ABOUT THIS TASK: From the data below, return each line in which the string "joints" is found.
RECORDS SUPPLIED Start Marker
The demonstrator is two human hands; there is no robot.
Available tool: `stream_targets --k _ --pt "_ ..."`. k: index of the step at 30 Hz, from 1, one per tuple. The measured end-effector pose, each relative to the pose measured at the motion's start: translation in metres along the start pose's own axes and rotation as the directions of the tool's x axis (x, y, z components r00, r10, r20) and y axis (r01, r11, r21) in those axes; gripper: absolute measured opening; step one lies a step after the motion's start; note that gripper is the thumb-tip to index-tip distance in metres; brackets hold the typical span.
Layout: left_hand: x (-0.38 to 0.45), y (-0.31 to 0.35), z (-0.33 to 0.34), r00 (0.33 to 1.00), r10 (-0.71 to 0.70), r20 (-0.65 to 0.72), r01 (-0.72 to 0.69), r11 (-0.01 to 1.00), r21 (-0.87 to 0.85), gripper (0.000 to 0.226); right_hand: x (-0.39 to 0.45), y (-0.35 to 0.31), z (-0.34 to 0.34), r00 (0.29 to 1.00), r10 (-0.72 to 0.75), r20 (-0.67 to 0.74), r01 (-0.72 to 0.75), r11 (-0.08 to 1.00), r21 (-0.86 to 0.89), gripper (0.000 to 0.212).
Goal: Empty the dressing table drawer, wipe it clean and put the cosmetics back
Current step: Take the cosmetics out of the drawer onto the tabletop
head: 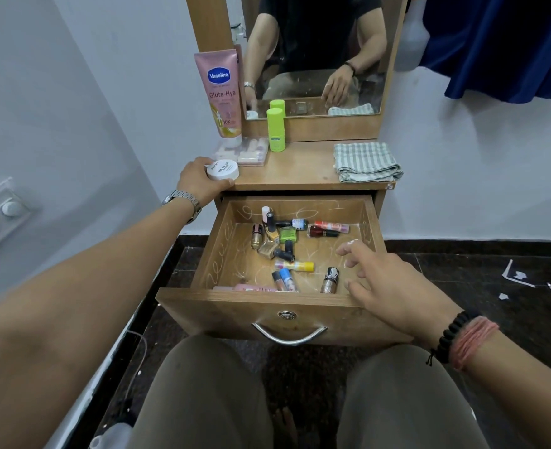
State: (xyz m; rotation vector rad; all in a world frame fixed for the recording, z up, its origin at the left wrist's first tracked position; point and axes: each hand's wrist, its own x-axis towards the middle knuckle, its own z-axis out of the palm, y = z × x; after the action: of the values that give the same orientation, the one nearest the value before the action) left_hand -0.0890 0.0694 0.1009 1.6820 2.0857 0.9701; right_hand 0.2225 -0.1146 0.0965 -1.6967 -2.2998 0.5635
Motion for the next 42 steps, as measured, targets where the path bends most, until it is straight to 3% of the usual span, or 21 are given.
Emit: stream_targets --k 6,15,19,21,24,26,28,29,34,42 --pt "0.001 0.004 0.001 0.996 -0.085 -0.032 0.082 0.993 -0.083 0.072 0.0 0.0 0.0 1.0 -0.008 0.002 0.008 1.0 -0.007 0.044" --pt "-0.002 0.002 -0.001 0.996 -0.094 -0.013 0.091 0.988 -0.126 0.085 0.001 0.001 0.002 1.0 -0.022 0.0 0.022 1.0 -0.009 0.044" --pt "-0.015 0.003 -0.003 0.958 0.115 -0.264 -0.14 0.987 -0.077 0.059 0.002 0.001 0.001 1.0 -0.014 -0.006 0.014 1.0 -0.018 0.042" --pt "-0.027 0.01 0.0 0.928 0.252 -0.273 -0.276 0.959 -0.054 0.044 0.002 0.003 0.0 1.0 -0.004 -0.018 0.004 1.0 -0.024 0.041" --pt "-0.047 0.02 0.009 0.856 0.507 -0.105 -0.509 0.861 0.002 0.029 0.002 0.007 -0.002 0.999 0.014 -0.029 -0.015 1.0 -0.025 0.04" --pt "-0.06 0.024 0.019 0.735 0.669 0.108 -0.677 0.73 0.086 0.025 0.001 0.008 -0.002 0.999 0.017 -0.027 -0.018 0.999 -0.033 0.039" --pt "-0.066 0.023 0.03 0.63 0.723 0.282 -0.776 0.596 0.206 0.025 0.001 0.009 -0.002 1.0 0.016 -0.025 -0.017 0.999 -0.043 0.038" --pt "-0.066 0.022 0.034 0.634 0.703 0.322 -0.773 0.588 0.238 0.025 0.001 0.009 -0.001 1.0 0.016 -0.022 -0.017 0.999 -0.049 0.038" --pt "-0.059 0.017 0.043 0.786 0.511 0.349 -0.607 0.745 0.277 0.028 0.002 0.008 -0.001 1.0 0.007 -0.024 -0.008 0.998 -0.059 0.039" --pt "-0.055 0.017 0.054 0.823 0.433 0.368 -0.55 0.771 0.323 0.023 0.003 0.012 -0.003 1.0 0.004 -0.024 -0.005 0.998 -0.058 0.038"
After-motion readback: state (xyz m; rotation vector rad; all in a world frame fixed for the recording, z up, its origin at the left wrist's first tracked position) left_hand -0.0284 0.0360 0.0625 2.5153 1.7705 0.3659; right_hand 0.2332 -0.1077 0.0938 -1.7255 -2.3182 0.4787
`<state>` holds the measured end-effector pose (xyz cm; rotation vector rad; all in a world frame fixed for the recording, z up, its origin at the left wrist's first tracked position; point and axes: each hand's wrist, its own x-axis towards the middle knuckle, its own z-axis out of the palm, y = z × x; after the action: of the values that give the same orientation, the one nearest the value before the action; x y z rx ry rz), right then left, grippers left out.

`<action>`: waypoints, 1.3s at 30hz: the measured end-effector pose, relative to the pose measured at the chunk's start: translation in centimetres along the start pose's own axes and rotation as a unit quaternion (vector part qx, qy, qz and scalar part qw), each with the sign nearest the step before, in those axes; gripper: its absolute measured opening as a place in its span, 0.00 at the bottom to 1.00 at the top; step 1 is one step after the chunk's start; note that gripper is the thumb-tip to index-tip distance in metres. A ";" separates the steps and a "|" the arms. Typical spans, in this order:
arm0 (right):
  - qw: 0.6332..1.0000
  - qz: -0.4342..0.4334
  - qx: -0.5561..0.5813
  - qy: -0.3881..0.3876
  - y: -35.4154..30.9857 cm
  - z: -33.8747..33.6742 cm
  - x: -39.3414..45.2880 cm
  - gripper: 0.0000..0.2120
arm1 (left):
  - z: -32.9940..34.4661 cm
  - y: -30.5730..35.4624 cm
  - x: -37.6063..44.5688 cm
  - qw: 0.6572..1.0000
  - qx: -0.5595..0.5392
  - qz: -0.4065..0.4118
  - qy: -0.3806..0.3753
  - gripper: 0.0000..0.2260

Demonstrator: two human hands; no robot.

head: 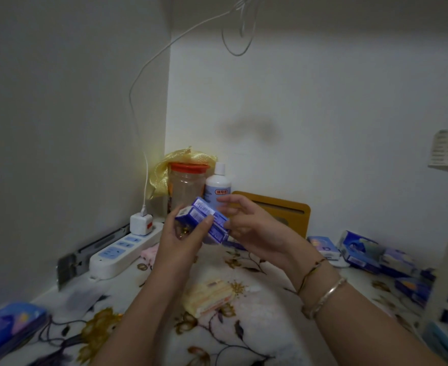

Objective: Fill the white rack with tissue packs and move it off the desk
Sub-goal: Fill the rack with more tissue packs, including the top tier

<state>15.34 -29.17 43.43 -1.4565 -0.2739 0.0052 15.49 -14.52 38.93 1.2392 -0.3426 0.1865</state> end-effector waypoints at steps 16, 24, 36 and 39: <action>0.698 0.173 -0.591 0.365 6.0 -10.6 -2.3 0.19 | 1.0 -0.9 -0.6 0.994 0.111 -0.007 -0.011 0.25; 0.679 0.101 -0.638 0.350 7.6 -11.7 -2.1 0.14 | 1.2 -0.9 -1.0 0.991 0.131 0.028 -0.009 0.25; 0.964 0.045 -0.195 0.173 -4.9 -0.1 -0.3 0.02 | 2.9 1.7 -2.4 0.996 0.077 0.038 0.021 0.24; 0.987 -0.004 -0.124 0.101 -7.8 1.9 -2.6 0.06 | 3.9 5.0 -2.8 0.996 0.075 0.052 0.007 0.25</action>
<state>11.24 -28.68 50.80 -1.6880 -0.1162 -0.1888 10.67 -16.45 43.48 1.3694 -0.3873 0.3152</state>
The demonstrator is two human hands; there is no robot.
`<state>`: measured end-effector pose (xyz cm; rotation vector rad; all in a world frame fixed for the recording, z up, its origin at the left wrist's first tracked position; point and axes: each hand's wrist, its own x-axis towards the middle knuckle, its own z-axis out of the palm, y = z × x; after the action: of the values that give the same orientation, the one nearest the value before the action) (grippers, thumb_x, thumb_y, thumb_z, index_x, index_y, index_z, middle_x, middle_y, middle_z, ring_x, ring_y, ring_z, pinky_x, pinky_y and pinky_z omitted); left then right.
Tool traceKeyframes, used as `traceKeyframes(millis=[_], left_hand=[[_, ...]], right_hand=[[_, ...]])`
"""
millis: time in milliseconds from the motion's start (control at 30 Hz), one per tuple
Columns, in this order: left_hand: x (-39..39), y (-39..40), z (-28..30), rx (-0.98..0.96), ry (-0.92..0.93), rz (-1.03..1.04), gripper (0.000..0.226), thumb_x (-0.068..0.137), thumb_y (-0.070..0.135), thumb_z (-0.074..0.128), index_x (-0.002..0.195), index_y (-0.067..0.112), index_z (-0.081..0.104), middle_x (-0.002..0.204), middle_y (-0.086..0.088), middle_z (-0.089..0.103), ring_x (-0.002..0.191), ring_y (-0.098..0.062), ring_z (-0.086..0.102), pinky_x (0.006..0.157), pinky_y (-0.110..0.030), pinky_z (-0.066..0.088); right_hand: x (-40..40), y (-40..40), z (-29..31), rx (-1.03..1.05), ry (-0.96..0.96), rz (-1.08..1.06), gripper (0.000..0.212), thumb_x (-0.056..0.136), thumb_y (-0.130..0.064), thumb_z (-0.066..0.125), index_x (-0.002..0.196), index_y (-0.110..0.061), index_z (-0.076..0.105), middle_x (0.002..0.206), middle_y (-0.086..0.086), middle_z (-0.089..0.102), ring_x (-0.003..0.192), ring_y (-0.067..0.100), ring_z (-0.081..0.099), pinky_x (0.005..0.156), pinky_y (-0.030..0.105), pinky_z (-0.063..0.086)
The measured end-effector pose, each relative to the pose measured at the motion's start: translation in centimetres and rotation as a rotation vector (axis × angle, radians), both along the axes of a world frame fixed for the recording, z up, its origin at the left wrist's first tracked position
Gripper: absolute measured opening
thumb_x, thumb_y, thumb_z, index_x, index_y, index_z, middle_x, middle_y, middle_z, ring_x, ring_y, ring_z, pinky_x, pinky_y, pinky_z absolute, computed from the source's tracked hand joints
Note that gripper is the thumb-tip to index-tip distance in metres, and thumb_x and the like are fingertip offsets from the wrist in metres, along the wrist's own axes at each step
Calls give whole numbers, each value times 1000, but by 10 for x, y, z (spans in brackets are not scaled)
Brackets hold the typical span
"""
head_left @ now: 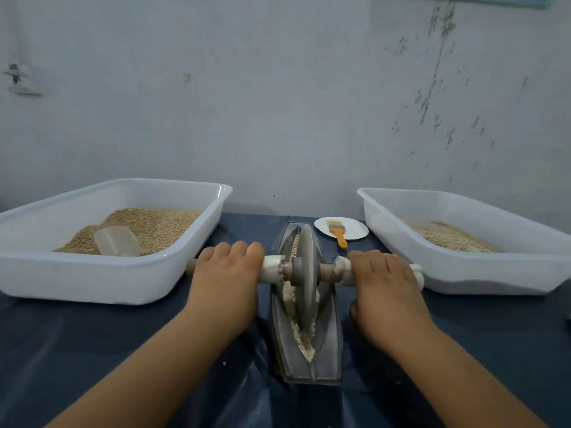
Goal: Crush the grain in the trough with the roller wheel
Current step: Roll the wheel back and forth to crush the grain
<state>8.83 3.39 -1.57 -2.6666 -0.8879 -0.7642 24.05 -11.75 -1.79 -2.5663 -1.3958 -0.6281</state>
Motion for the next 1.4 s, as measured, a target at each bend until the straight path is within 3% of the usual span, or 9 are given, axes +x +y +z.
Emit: traceKeyframes(millis=[100,300,533,633,800,967,1100,1233,1400], left_hand=[[5,-6,6,2,35,39,31,79,13,55,104,22,39,92,3,37,87,-20,40,80,-33,31],[-17,-20,-12,168,-171,-128,36,52,0,66,84,12,56,75,-5,49,69,-27,46,69,-42,42],[11,-9,6,40,23,16,33,77,13,54,105,21,40,98,1,44,93,-22,44,86,-34,32],[1,-13,-1,120,-106,-82,31,56,0,64,83,11,54,75,-5,47,68,-28,46,67,-41,40],[-20,-11,-23,150,-207,-128,30,59,-1,56,86,13,57,77,-3,47,68,-26,43,67,-38,36],[-3,-7,-8,-3,-79,-38,31,69,6,64,95,17,52,85,-1,49,78,-24,48,73,-35,38],[-13,-13,-12,5,-93,-46,34,63,6,67,93,15,56,83,-2,49,75,-24,47,70,-36,38],[-28,-14,-25,105,-191,-148,34,58,2,59,90,14,57,81,-2,48,71,-26,44,69,-39,38],[-5,-4,-11,4,-72,-51,31,65,7,67,92,15,54,84,-3,49,76,-25,47,72,-36,38]], right_hand=[[1,0,-3,-2,19,-30,67,83,-22,55,143,-25,25,133,-3,36,125,19,33,115,32,16],[-6,-41,-34,169,-24,64,83,42,-9,77,123,-10,60,109,8,59,99,35,59,97,42,33],[3,-12,-8,-6,67,-2,72,85,-33,53,147,-26,17,139,-4,31,127,17,31,113,28,15],[-1,-23,-14,-13,57,12,77,79,-28,58,146,-23,22,138,-2,33,128,20,33,116,33,17],[-7,-40,-27,144,-63,117,84,42,-16,78,124,-11,60,112,7,58,103,31,55,104,44,30],[-6,-12,1,-10,-13,13,73,84,-30,54,148,-24,18,143,-2,27,134,21,25,119,35,3],[-11,-17,-5,6,-17,7,74,81,-31,58,146,-22,24,141,0,31,133,23,28,120,38,0],[-16,-38,-23,196,-60,105,83,47,-21,77,126,-11,56,117,7,55,110,32,53,111,46,22],[-10,-19,-2,-5,0,-3,75,82,-32,57,148,-23,21,143,-1,30,135,22,27,119,36,-1]])
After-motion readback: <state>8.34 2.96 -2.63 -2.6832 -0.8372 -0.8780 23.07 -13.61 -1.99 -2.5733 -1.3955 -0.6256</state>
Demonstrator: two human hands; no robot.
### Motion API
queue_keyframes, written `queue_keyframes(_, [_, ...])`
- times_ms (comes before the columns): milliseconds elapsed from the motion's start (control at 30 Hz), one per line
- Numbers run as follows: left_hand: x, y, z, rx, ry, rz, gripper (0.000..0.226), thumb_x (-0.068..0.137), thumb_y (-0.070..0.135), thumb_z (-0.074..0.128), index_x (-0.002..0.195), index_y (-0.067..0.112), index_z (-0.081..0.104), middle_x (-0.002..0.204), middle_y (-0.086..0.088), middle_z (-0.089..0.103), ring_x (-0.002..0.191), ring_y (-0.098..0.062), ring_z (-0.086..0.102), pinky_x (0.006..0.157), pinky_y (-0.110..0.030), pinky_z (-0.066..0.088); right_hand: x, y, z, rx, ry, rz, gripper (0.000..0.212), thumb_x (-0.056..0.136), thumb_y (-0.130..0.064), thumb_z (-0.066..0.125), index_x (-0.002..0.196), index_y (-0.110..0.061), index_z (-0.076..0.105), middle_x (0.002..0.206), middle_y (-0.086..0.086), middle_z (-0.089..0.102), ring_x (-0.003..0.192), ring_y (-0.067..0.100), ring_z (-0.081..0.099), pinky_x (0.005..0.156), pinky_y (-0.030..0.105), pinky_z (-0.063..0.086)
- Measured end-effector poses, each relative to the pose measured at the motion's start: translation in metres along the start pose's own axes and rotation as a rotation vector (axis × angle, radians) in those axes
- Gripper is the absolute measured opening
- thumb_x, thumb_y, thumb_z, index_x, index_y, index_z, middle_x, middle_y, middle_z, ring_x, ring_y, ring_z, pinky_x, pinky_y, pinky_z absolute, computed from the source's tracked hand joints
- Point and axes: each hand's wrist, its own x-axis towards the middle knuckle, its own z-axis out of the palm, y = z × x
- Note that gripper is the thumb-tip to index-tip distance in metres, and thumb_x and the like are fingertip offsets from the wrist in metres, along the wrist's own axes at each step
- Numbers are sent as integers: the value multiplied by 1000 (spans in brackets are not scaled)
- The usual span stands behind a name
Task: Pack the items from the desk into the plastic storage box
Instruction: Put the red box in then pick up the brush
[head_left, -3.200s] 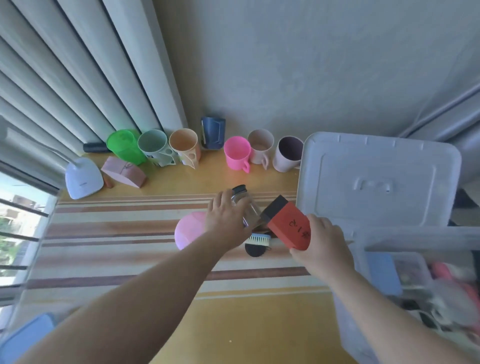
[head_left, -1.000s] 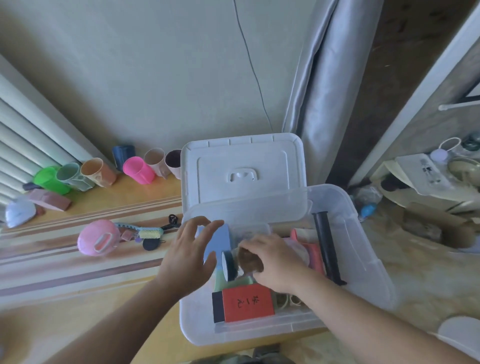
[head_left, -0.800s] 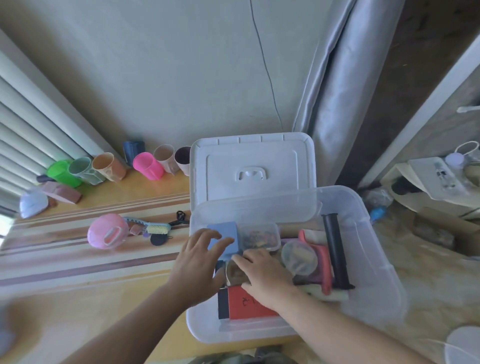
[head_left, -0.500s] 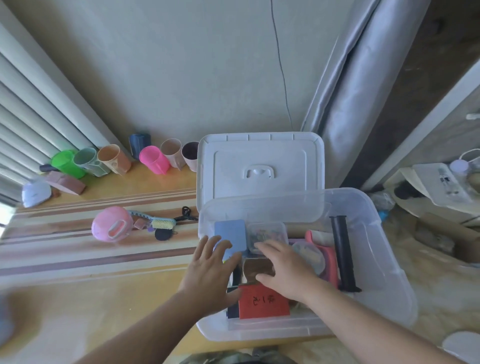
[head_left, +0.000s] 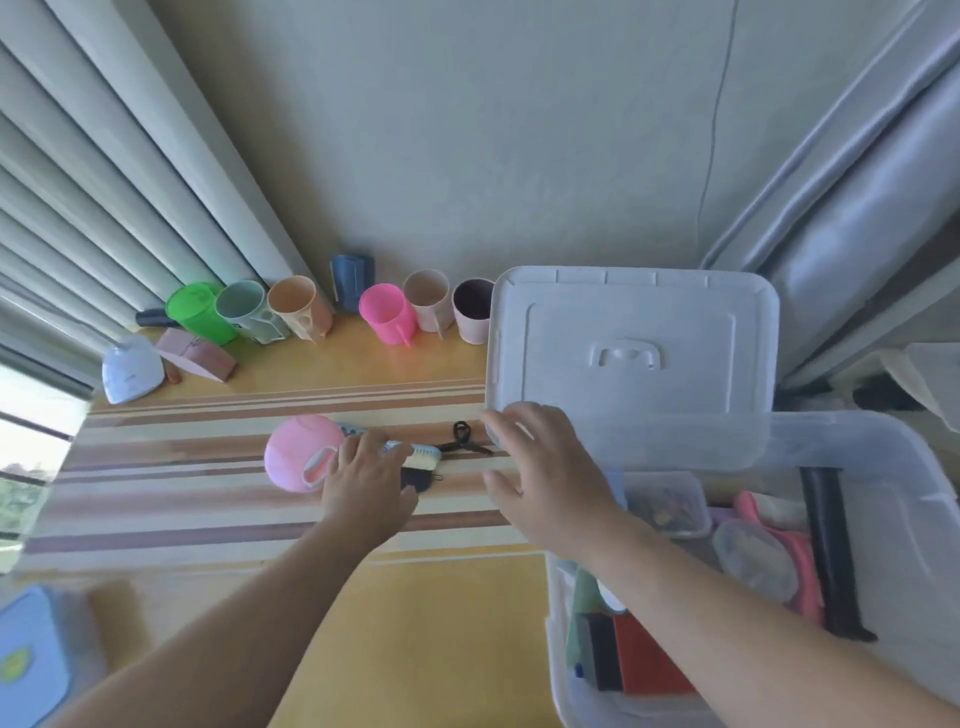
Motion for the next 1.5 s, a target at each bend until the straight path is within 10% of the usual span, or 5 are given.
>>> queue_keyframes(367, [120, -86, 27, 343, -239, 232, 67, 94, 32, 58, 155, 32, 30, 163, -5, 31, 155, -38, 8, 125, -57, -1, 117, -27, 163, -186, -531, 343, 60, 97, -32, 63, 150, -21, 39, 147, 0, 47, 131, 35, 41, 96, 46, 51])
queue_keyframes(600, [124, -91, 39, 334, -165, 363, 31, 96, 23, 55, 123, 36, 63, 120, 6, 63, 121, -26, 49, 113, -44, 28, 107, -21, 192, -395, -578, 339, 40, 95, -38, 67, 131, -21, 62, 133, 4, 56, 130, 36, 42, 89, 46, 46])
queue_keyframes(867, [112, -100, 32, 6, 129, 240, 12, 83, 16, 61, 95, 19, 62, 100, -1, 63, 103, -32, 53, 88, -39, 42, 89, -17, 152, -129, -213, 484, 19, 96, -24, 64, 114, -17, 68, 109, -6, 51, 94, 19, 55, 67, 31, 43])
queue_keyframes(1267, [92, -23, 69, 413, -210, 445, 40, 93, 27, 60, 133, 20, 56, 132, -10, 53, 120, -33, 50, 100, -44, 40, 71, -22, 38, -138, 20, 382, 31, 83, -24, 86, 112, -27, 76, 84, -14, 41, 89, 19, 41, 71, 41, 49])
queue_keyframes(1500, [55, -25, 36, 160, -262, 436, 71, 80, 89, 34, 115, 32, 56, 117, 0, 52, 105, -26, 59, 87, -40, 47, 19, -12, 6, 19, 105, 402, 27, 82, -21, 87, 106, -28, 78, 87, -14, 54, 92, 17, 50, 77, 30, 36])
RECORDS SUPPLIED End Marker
REPLY:
thumb_x, thumb_y, thumb_z, index_x, index_y, index_z, middle_x, middle_y, middle_z, ring_x, ring_y, ring_z, pinky_x, pinky_y, pinky_z absolute, computed from the source's tracked hand joints
- thumb_x, thumb_y, thumb_z, index_x, index_y, index_z, middle_x, middle_y, middle_z, ring_x, ring_y, ring_z, pinky_x, pinky_y, pinky_z absolute, computed from the source's tracked hand joints

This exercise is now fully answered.